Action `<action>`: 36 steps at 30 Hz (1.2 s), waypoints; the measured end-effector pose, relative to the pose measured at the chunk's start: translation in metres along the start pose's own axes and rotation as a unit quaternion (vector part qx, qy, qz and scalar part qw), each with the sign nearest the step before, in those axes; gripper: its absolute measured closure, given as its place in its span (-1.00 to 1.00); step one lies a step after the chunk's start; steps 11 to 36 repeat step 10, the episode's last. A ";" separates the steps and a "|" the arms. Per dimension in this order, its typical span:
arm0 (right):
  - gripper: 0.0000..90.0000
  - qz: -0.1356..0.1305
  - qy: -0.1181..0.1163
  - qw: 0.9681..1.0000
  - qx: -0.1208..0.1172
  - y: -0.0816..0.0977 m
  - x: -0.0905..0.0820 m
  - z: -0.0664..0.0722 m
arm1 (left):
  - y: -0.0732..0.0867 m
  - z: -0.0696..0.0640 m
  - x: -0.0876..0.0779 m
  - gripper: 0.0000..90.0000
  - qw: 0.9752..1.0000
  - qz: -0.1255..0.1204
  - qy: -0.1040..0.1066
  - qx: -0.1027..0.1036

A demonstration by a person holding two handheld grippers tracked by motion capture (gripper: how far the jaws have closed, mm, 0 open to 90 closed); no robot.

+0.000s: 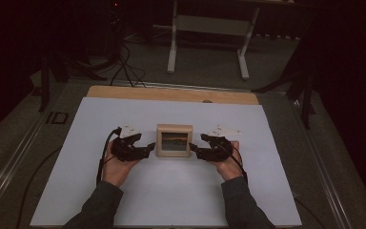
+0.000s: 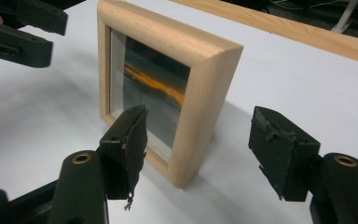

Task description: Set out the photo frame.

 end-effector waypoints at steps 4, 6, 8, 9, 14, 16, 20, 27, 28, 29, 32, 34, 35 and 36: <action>-0.19 0.002 0.002 1.000 0.003 0.005 -0.006 -0.001 | 0.007 0.003 -0.008 -0.28 1.000 0.004 -0.004 0.003; -0.19 0.004 0.003 1.000 0.004 0.009 -0.010 -0.002 | 0.011 0.006 -0.011 -0.28 1.000 0.009 -0.008 0.004; -0.19 0.006 0.006 1.000 0.005 0.012 -0.014 -0.004 | 0.016 0.010 -0.016 -0.28 1.000 0.011 -0.012 0.000; -0.19 0.006 0.008 1.000 0.006 0.014 -0.017 -0.005 | 0.018 0.012 -0.018 -0.28 1.000 0.013 -0.015 -0.001; -0.20 0.008 0.011 1.000 0.007 0.016 -0.020 -0.007 | 0.020 0.014 -0.020 -0.28 1.000 0.015 -0.018 -0.004; -0.20 0.008 0.011 1.000 0.007 0.016 -0.020 -0.007 | 0.020 0.014 -0.020 -0.28 1.000 0.015 -0.018 -0.004; -0.20 0.008 0.011 1.000 0.007 0.016 -0.020 -0.007 | 0.020 0.014 -0.020 -0.28 1.000 0.015 -0.018 -0.004; -0.20 0.008 0.011 1.000 0.007 0.016 -0.020 -0.007 | 0.020 0.014 -0.020 -0.28 1.000 0.015 -0.018 -0.004; -0.20 0.008 0.011 1.000 0.007 0.016 -0.020 -0.007 | 0.020 0.014 -0.020 -0.28 1.000 0.015 -0.018 -0.004; -0.20 0.008 0.011 1.000 0.007 0.016 -0.020 -0.007 | 0.020 0.014 -0.020 -0.28 1.000 0.015 -0.018 -0.004; -0.20 0.008 0.011 1.000 0.007 0.016 -0.020 -0.007 | 0.020 0.014 -0.020 -0.28 1.000 0.015 -0.018 -0.004; -0.20 0.008 0.011 1.000 0.007 0.016 -0.020 -0.007 | 0.020 0.014 -0.020 -0.28 1.000 0.015 -0.018 -0.004; -0.20 0.008 0.011 1.000 0.007 0.016 -0.020 -0.007 | 0.020 0.014 -0.020 -0.28 1.000 0.015 -0.018 -0.004; -0.20 0.008 0.011 1.000 0.007 0.016 -0.020 -0.007 | 0.020 0.014 -0.020 -0.28 1.000 0.015 -0.018 -0.004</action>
Point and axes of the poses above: each handheld gripper's, and its own axes: x roughly forward along the jaws, y roughly out of its underside, z roughly to its left, the point moved 5 cm from there along x, roughly forward along the jaws, and after that the axes turned 13 degrees about -z, right-handed, at the moved point
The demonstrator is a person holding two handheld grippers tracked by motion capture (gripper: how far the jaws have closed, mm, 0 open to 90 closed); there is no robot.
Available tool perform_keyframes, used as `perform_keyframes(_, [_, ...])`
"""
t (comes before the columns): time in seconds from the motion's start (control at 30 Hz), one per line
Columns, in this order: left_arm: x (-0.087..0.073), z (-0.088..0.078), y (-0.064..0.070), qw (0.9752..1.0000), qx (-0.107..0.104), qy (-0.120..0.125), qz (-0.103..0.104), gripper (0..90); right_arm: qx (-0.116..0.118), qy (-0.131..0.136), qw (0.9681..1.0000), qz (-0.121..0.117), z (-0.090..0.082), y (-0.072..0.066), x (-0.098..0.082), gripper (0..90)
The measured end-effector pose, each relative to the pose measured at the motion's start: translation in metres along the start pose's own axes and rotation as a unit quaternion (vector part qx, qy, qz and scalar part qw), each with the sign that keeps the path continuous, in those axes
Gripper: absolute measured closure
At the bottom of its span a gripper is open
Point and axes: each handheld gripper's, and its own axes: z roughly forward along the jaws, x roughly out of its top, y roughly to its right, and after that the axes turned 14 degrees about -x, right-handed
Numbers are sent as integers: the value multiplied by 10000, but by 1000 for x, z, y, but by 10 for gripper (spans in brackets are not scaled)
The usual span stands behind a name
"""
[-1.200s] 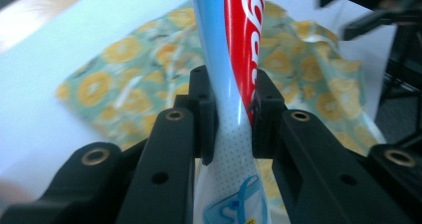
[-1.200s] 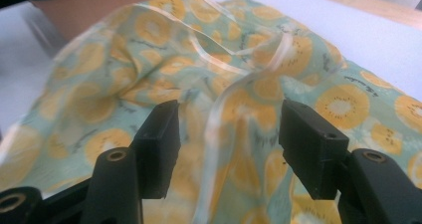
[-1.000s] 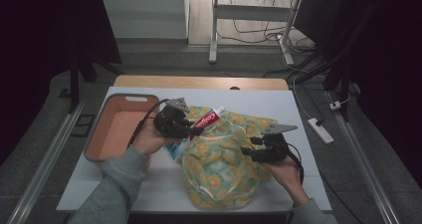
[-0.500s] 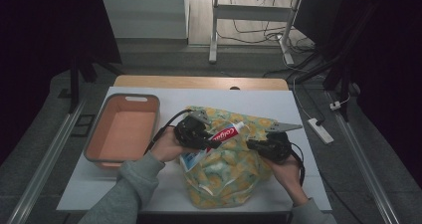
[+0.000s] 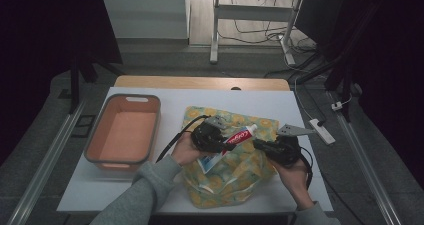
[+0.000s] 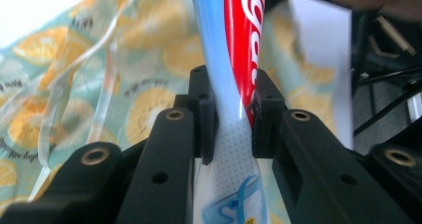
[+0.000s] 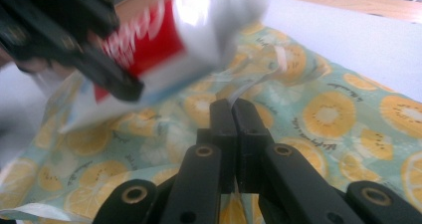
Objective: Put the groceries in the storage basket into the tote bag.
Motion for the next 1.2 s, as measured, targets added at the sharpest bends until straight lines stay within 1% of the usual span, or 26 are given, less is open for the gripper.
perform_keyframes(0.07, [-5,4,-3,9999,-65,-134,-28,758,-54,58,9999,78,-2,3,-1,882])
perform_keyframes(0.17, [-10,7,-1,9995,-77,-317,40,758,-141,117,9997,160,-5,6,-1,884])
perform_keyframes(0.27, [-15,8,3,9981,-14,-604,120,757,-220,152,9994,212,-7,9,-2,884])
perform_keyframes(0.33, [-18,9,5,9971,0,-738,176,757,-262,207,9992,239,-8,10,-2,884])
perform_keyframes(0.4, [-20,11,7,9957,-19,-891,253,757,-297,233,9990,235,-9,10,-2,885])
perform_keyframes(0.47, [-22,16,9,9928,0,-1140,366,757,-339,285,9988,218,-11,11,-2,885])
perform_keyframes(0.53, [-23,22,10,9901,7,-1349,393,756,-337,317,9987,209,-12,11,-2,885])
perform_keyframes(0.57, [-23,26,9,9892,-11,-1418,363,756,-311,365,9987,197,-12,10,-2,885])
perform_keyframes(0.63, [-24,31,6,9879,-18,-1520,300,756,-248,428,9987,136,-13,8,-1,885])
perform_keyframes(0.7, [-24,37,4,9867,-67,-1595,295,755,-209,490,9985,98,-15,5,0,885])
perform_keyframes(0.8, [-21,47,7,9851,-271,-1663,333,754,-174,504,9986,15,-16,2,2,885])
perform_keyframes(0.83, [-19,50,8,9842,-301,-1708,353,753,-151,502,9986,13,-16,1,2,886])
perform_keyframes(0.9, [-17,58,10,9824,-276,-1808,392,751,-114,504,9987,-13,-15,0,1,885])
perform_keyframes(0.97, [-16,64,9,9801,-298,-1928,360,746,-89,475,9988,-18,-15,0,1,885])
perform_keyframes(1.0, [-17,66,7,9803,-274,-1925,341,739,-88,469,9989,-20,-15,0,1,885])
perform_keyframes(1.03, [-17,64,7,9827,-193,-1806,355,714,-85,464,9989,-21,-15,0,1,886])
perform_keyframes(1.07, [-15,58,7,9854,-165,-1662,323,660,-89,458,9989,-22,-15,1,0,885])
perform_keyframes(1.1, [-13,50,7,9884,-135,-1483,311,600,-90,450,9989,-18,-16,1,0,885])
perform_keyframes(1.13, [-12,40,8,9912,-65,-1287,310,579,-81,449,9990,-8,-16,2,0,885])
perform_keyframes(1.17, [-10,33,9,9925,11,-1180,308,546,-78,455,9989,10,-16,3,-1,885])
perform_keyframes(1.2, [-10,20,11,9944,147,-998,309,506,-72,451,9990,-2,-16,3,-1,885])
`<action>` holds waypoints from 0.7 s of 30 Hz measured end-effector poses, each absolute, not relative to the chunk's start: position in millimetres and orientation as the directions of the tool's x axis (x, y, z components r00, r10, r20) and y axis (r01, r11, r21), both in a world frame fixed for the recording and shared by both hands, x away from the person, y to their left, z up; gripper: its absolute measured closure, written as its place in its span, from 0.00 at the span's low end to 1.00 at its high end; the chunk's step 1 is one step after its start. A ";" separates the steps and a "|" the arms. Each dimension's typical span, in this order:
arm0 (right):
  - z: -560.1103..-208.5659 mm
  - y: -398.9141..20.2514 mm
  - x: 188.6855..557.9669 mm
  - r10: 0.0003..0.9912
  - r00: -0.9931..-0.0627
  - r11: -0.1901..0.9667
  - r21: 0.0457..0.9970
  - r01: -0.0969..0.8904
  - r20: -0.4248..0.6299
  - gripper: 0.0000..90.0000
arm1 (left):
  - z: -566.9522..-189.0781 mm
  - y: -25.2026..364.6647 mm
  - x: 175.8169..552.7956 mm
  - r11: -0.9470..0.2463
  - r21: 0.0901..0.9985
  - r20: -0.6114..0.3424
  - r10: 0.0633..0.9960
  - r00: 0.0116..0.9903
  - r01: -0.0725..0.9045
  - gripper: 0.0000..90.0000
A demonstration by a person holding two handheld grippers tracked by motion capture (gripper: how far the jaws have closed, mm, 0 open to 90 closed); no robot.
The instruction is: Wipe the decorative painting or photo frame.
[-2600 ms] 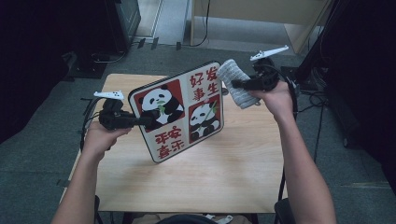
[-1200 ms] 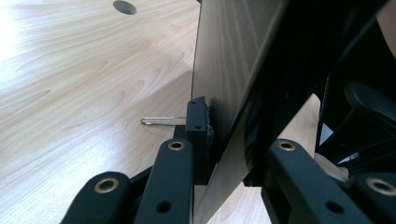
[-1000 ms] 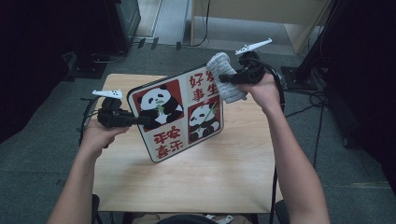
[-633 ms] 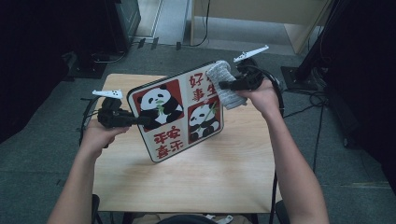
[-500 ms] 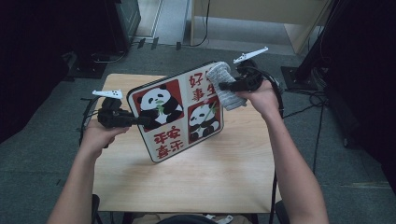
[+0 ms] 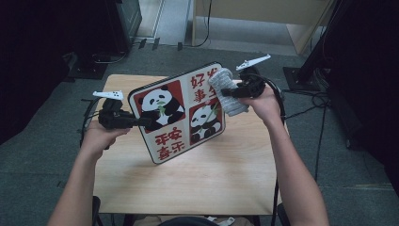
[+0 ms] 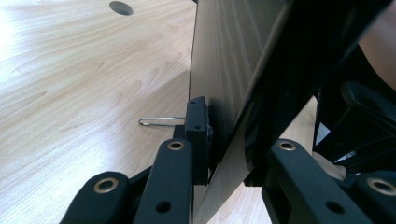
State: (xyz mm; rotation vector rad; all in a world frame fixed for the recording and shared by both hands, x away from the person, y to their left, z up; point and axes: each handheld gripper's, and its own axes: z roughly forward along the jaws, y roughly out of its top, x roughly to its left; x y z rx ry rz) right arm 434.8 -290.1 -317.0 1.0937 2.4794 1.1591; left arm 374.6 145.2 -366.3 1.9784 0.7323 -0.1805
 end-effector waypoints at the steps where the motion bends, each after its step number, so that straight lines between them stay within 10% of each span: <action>1: -318.6 -290.4 434.2 0.694 -0.709 0.420 0.726 0.544 0.129 0.75 | -366.3 145.2 374.6 -0.338 0.754 -0.416 0.419 0.807 0.564 0.87; 21: -345.7 -293.1 425.9 0.685 -0.715 0.428 0.719 0.548 0.137 0.75 | -366.4 145.7 374.7 -0.341 0.755 -0.416 0.412 0.811 0.560 0.87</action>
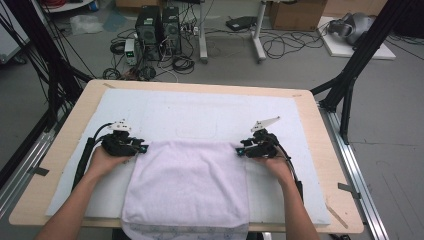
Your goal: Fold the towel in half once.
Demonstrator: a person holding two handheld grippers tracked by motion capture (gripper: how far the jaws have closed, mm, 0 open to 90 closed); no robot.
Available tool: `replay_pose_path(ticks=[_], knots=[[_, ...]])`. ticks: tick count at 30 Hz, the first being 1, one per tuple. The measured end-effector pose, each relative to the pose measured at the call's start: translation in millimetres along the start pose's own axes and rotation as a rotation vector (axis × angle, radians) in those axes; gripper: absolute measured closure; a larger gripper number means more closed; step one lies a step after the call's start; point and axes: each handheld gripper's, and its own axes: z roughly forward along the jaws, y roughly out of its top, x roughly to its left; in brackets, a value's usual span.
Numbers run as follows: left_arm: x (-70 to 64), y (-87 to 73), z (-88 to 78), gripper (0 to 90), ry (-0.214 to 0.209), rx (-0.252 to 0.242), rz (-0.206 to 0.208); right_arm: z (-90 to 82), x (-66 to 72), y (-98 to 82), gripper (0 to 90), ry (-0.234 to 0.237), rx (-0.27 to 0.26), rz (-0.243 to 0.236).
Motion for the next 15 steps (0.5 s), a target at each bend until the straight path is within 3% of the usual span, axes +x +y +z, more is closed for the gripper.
replay_pose_path(ticks=[1, 2, 4, 7, 10, 15], knots=[[-0.6, 1.6, -0.4, 78.7, 0.007, 0.009, 0.011, 1.2, 0.1, 1.0, 74.3, 0.026, 0.005, -0.013], [-1.4, 4.9, -0.8, 83.2, 0.012, 0.015, 0.023, 1.9, 0.7, 1.7, 79.7, 0.045, 0.009, -0.015], [-2.5, 7.8, -3.3, 85.2, 0.057, -0.014, 0.040, 2.8, 2.8, 4.3, 83.2, 0.057, 0.020, -0.039], [1.3, 17.5, -8.1, 86.0, 0.120, -0.031, 0.037, -3.9, -1.0, 11.1, 84.5, 0.009, 0.025, -0.044], [5.6, 40.2, -17.0, 86.2, 0.180, -0.067, 0.044, -17.6, -5.9, 27.4, 84.7, -0.047, 0.001, -0.044], [13.1, 102.6, -39.6, 86.2, 0.275, -0.138, 0.082, -45.0, -14.9, 70.7, 85.0, -0.155, -0.054, -0.075]])
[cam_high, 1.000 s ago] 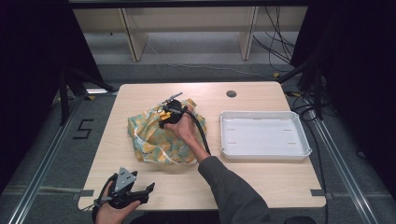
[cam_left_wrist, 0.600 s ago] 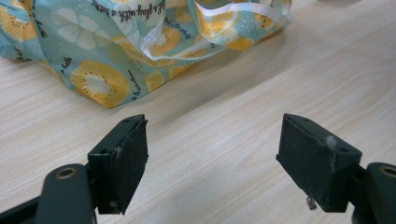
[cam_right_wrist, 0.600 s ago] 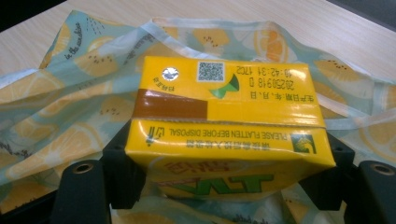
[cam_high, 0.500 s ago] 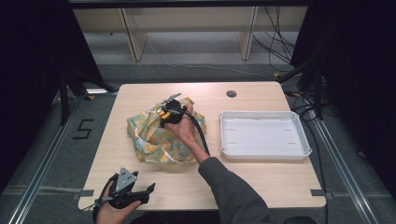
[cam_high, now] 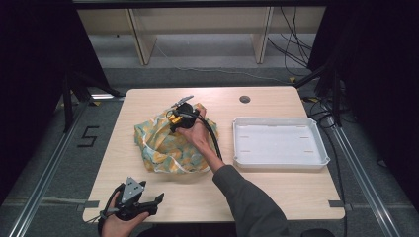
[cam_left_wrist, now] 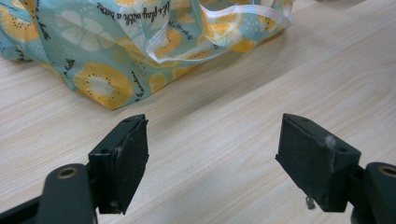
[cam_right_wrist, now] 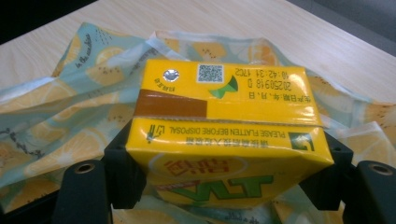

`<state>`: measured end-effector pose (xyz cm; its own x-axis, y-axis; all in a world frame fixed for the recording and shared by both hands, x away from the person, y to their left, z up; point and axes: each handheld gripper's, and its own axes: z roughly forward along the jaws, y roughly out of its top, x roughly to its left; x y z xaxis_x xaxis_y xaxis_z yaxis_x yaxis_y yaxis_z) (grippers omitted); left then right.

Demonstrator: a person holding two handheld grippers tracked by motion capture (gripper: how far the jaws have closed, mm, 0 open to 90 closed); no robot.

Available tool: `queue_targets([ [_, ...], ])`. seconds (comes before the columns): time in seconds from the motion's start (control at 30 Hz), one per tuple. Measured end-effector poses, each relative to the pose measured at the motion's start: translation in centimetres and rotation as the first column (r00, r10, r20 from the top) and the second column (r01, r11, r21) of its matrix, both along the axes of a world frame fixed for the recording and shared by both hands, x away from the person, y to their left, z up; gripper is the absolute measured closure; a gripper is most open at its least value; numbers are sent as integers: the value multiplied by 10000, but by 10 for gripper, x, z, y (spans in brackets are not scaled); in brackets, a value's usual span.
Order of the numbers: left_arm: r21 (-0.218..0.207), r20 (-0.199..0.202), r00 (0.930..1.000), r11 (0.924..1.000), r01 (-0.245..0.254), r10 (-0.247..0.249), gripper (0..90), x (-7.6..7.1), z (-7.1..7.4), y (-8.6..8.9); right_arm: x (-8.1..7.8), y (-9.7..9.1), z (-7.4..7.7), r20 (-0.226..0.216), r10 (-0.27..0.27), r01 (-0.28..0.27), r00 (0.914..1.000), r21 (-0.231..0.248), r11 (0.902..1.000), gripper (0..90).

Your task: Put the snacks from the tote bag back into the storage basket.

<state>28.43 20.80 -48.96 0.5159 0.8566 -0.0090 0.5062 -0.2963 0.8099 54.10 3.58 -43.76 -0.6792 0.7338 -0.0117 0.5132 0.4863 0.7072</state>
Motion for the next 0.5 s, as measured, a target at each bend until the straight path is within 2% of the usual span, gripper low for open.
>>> queue_targets([
  [0.07,-67,-12,10000,10000,31,-31,241,0,0,0,0,-3,3,189,32,-31,9998,-85,10000,304],
  [0.1,21,22,10000,10000,35,-35,241,0,0,0,-1,-4,6,50,12,-12,10000,41,10000,304],
  [0.13,-15,73,10000,10000,26,-26,242,0,0,0,0,-6,8,156,73,-72,9999,-58,10000,304],
  [0.17,-70,49,10000,10000,-11,12,242,0,0,0,-1,-7,10,51,25,-25,10000,90,10000,304],
  [0.2,-81,57,10000,10000,-22,22,242,0,0,0,0,-9,12,417,155,-163,9990,177,9997,304],
  [0.23,100,69,10000,9999,17,-17,243,0,1,1,-1,-10,15,301,287,-291,9991,126,9995,304],
  [0.3,151,117,9999,9999,79,-81,242,1,1,2,-1,-15,20,585,428,-432,9974,67,9990,304],
  [0.33,-24,43,10000,10000,-37,37,243,0,0,1,-1,-17,22,685,518,-526,9963,101,9986,304],
  [0.37,-30,63,10000,10000,-53,53,243,0,1,1,-3,-16,25,433,448,-467,9981,442,9979,304],
  [0.4,-45,73,9999,10000,-77,78,243,0,1,1,-4,-18,29,424,585,-601,9974,368,9975,304],
  [0.43,-101,73,9999,9999,-81,82,243,0,1,1,-8,-19,31,251,403,-417,9989,575,9975,304],
  [0.5,-21,112,9999,9999,-122,122,243,0,1,2,-11,-24,37,349,582,-603,9977,610,9963,305],
])
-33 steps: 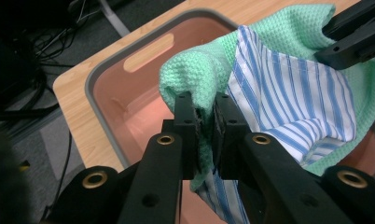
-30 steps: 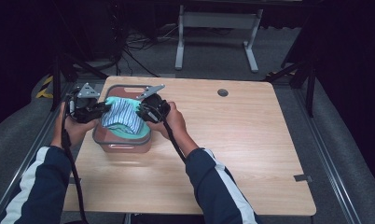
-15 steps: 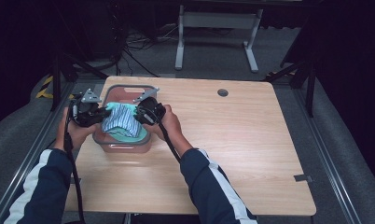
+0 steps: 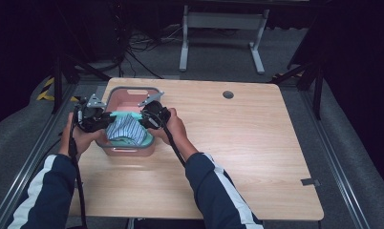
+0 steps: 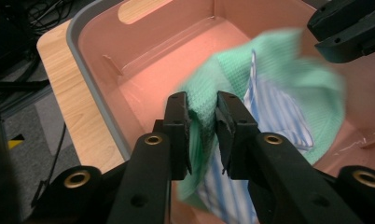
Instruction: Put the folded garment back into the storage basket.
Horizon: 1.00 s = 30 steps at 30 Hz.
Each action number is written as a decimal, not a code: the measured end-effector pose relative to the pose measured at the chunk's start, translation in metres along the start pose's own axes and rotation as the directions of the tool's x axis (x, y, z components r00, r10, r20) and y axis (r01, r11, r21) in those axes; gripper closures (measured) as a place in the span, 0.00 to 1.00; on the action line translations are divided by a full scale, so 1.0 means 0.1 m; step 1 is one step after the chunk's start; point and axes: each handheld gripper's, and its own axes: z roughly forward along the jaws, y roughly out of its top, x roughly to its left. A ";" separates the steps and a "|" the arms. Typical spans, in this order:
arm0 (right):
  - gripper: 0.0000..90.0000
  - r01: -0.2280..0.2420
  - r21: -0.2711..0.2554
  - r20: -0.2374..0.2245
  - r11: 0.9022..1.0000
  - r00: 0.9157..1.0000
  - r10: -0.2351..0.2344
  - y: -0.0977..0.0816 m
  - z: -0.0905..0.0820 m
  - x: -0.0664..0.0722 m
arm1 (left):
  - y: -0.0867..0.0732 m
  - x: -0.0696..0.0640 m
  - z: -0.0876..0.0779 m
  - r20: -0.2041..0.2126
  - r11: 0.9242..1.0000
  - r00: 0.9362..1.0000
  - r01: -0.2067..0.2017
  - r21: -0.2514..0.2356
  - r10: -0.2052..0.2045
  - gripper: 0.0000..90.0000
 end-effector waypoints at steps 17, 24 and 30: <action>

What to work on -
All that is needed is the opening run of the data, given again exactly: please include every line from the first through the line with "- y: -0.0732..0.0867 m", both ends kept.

Result for this task -
Action `<action>`: 36 steps at 30 Hz (1.2 s), waypoints; the measured end-effector pose, relative to the pose measured at the chunk's start: translation in metres along the start pose's own axes and rotation as a unit quaternion (vector part qx, qy, qz and scalar part qw), each with the sign nearest the step before, in those axes; gripper: its absolute measured closure, given as its place in its span (-1.00 to 1.00); step one lies a step after the chunk's start; steps 11 to 36 repeat step 10, the episode's last. A ";" separates the steps and a "|" the arms. Per dimension in this order, its typical span:
arm0 (right):
  - gripper: 0.0000..90.0000
  - qz: -0.1356..0.1305
  - qy: -0.1181..0.1163
  - qw: 0.9681..1.0000
  - qx: -0.1208..0.1172
  - y: -0.0816..0.0977 m
  - x: -0.0905..0.0820 m
  - z: -0.0664..0.0722 m
arm1 (left):
  - y: -0.0732..0.0867 m

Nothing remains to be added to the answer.